Van Leeuwen said she left her internship feeling reassured that she was on the right path with her major.
“I got to make media kits, help plan events, attend photo shoots and reach out to newspapers and magazines to get ideeli’s name out there,” Van Leeuwen said. “It was my first internship so I was definitely apprehensive about it, but I had such a great experience and I know for sure that this is what I want to do and feel that I can be successful in this field.”
Unlike Van Leeuwen and Baiman, senior public relations major and sports studies minor Matt Bernstein got lucky with no commute into NYC for an internship at the Office of Public Affairs at Quinnipiac under John Morgan last spring semester.
Bernstein was in charge of posting MyQ articles, updating the Quinnipiac calendar for university events, writing press releases, and contributing to Quinnipiac’s Facebook and Twitter pages.
“I gained a lot of real world experience and was never asked to do any grunt work,” Bernstein said.
Bernstein said he is appreciative for his internship at the Office of Public Affairs, but explained that he wants to broaden his horizons with his public relations studies.
“I definitely got a lot out of my experience there but that’s all I know is university-based PR,” Bernstein said. “I would have a lot to learn if I were to work at a major PR firm in the future.”

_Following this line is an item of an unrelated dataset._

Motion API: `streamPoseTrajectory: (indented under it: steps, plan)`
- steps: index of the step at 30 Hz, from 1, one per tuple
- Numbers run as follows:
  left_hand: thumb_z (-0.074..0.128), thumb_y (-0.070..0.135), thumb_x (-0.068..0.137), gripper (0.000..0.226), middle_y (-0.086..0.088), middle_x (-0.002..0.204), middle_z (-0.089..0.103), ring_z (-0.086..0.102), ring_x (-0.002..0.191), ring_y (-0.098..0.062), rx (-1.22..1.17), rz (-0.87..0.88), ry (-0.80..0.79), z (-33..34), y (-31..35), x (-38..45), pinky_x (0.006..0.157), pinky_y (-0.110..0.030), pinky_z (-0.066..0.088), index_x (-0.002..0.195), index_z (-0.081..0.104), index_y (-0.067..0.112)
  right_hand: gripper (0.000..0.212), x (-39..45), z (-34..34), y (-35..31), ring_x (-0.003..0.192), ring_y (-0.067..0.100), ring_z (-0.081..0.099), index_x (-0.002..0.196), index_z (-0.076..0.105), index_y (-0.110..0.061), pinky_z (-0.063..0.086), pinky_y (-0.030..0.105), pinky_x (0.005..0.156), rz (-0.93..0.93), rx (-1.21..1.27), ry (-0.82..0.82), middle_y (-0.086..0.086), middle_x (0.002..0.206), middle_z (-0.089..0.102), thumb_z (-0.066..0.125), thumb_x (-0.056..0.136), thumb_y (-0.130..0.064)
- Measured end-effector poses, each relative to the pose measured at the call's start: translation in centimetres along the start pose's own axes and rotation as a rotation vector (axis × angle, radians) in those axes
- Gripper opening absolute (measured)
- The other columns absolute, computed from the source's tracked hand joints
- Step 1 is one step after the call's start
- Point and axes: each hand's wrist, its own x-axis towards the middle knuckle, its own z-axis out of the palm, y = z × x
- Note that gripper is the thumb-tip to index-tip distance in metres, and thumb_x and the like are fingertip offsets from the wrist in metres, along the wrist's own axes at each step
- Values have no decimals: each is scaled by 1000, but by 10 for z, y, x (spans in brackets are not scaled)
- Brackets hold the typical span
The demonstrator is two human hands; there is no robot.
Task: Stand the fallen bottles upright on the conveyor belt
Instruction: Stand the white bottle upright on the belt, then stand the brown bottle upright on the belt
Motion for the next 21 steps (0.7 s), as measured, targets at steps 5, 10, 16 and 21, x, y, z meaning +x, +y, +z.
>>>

Similar to Bernstein’s reflection on his internship, Baiman also stated that the corporate world may not be the best thing for him career-wise because of the intensely fast-paced atmosphere and the lack of direction that was given to him. His internship helped him realize that he wants to focus more on getting into something specific, such as NBC Sports.
In addition to the positive benefits that an internship provides, Catrino also explained that it’s good to find out what you don’t want to pursue as a job while still at Quinnipiac.
“Internships give you that real world experience for what you may or may not want your potential career path to be,” Catrino said. “Although it’s great to have an internship that really pin points and reassures what you want to do with your major as a career, it’s also great to rule out the direction that you may not want to go towards within your major after graduation.”